§ TASK DESCRIPTION: What is needed is an exact retyping of the records below, from the first line through the line that contains "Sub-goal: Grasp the".

§ INPUT RECORDS:
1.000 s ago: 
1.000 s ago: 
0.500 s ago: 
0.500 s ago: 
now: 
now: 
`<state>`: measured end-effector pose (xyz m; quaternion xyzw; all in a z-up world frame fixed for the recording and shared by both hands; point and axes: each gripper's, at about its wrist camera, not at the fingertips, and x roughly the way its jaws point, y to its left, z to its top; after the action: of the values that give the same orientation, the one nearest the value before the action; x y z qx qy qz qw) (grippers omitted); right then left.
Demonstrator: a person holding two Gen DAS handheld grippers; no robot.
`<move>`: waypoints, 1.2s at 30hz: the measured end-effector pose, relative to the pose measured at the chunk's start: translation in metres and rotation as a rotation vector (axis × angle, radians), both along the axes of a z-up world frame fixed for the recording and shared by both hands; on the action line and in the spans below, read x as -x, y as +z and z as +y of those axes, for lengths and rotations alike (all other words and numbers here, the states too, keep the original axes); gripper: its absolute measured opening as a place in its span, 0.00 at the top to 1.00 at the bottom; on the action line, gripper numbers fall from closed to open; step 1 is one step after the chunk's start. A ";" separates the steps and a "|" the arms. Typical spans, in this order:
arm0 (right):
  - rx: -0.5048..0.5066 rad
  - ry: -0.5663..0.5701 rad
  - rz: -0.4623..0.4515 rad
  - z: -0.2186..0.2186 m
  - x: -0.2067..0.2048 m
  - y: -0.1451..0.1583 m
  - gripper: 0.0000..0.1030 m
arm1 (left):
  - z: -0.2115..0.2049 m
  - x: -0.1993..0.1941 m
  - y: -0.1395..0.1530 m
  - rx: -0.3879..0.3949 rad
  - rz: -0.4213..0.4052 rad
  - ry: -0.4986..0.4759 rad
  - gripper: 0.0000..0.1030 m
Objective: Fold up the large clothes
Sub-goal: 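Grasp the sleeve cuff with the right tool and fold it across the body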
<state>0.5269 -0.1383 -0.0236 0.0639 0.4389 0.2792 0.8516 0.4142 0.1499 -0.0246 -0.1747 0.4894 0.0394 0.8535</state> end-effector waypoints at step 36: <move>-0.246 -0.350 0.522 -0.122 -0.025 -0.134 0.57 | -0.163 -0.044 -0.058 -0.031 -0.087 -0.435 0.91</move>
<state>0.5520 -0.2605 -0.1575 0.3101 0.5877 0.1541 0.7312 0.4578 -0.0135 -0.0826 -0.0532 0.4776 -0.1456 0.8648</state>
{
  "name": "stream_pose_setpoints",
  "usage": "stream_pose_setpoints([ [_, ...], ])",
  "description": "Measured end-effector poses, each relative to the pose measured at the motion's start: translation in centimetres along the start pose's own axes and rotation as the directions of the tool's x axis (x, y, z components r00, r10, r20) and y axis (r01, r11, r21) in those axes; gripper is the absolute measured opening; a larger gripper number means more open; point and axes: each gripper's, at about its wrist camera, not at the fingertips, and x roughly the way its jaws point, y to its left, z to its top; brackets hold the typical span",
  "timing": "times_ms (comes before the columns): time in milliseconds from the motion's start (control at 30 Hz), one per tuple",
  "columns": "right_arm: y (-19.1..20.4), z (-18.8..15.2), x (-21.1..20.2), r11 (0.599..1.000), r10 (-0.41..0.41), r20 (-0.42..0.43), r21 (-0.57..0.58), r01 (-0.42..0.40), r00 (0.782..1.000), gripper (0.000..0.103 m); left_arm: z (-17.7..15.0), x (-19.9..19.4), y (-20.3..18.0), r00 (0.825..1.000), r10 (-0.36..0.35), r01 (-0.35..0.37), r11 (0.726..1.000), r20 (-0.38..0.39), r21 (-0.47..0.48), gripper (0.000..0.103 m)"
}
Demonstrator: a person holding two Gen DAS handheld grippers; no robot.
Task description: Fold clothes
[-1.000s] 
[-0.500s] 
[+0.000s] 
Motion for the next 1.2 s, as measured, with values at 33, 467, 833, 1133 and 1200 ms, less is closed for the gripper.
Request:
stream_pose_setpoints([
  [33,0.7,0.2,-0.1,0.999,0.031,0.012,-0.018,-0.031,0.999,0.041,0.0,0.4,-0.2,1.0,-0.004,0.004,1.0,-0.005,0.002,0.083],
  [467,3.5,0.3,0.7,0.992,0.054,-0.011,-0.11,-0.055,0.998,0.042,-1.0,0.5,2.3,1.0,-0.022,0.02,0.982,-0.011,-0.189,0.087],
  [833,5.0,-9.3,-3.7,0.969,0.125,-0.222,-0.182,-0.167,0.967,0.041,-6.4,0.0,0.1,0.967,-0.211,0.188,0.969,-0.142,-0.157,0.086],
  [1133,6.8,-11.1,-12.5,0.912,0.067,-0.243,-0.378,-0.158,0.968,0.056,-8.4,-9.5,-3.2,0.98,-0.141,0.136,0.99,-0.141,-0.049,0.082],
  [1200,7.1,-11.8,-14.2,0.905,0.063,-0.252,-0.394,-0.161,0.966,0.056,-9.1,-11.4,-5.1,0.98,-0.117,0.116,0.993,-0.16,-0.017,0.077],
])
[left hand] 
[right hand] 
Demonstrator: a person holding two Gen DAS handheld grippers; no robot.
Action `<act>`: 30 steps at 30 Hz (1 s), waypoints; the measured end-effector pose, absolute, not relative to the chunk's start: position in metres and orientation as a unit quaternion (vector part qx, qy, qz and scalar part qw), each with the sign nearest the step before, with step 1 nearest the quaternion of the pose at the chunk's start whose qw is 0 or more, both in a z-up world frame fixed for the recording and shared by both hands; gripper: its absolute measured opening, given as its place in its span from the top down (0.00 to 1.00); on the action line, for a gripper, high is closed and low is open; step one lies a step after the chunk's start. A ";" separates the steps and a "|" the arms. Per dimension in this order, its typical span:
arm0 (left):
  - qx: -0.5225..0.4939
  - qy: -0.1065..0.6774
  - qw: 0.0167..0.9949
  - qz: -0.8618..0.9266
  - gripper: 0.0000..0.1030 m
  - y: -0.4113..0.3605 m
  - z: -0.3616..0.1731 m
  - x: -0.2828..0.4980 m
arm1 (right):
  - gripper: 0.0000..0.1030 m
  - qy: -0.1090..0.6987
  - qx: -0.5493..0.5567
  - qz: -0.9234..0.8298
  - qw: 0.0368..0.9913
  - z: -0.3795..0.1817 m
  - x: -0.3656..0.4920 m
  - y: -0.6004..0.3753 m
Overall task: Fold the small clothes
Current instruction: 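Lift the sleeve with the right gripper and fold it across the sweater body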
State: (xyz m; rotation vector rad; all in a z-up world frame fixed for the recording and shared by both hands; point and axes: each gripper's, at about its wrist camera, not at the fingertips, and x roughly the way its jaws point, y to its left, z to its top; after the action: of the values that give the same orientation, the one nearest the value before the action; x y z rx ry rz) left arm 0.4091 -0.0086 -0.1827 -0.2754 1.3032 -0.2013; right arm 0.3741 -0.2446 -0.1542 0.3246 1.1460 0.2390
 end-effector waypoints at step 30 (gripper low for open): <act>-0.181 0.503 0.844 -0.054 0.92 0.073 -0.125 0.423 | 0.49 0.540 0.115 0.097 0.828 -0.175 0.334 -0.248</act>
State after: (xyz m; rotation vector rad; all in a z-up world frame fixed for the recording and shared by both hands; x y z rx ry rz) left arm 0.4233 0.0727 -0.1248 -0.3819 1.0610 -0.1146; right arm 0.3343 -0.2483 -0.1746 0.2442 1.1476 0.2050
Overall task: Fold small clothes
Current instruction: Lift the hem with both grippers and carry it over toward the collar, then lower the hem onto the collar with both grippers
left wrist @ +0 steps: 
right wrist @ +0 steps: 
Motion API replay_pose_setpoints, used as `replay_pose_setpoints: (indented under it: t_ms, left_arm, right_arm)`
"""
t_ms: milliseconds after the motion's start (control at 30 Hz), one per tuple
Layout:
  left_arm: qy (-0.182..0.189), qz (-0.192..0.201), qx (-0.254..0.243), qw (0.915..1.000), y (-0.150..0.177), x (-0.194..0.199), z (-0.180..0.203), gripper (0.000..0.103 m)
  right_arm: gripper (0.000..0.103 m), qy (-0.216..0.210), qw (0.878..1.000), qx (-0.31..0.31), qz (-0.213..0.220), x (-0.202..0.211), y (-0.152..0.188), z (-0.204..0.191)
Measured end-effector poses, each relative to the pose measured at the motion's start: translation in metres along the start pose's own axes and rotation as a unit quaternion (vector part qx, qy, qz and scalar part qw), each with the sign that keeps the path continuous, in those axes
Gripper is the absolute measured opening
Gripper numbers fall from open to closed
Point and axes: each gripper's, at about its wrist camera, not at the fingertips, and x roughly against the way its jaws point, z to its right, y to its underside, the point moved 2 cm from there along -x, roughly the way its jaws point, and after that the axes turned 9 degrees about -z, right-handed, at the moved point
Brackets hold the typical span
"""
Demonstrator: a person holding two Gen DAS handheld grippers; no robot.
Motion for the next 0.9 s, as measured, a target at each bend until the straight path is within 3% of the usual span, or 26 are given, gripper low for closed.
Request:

§ EXERCISE RESPONSE:
1.000 s ago: 
1.000 s ago: 
0.500 s ago: 
0.500 s ago: 
now: 
now: 
`<state>`: measured end-effector pose (xyz m; quaternion xyzw; all in a z-up world frame fixed for the recording and shared by both hands; point and axes: each gripper's, at about its wrist camera, not at the fingertips, and x roughly the way its jaws point, y to its left, z to its top; after the action: of the values that give the same orientation, the one nearest the value before the action; x y z qx qy qz qw) (grippers omitted); right then left.
Demonstrator: a person holding two Gen DAS handheld grippers; no robot.
`<move>`: waypoints, 1.2s at 30hz: the measured end-effector pose, relative to the pose measured at the chunk's start: translation in metres and rotation as a rotation vector (axis × angle, radians), both along the axes of a z-up world frame fixed for the recording and shared by both hands; on the action line and in the spans below, read x as -x, y as +z and z as +y of those axes, for lengths and rotations alike (all other words and numbers here, the states too, keep the original axes); gripper: its absolute measured opening as a place in its span, 0.00 at the top to 1.00 at the bottom; on the action line, gripper numbers fall from closed to open; step 1 is one step after the chunk's start. A ";" separates the steps and a "|" the arms. Typical spans, in this order:
arm0 (right):
  - rx: -0.5048..0.5066 rad
  - ry: -0.5663..0.5701 rad
  - rz: -0.4623..0.4515 rad
  - z: -0.2186..0.2186 m
  - x: -0.2067..0.2048 m
  - y: -0.1451..0.1583 m
  - gripper: 0.0000..0.1030 m
arm1 (left):
  - z: -0.2115..0.2049 m
  - x: -0.1993..0.1941 m
  - y: -0.1395..0.1530 m
  - rx: -0.3879..0.3949 rad
  - rz: -0.4213..0.4052 rad
  - ry: -0.4986..0.4759 rad
  - gripper: 0.0000..0.1030 m
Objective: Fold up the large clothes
Sub-goal: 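Grasp the sleeve cuff with the right tool and fold it across the body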

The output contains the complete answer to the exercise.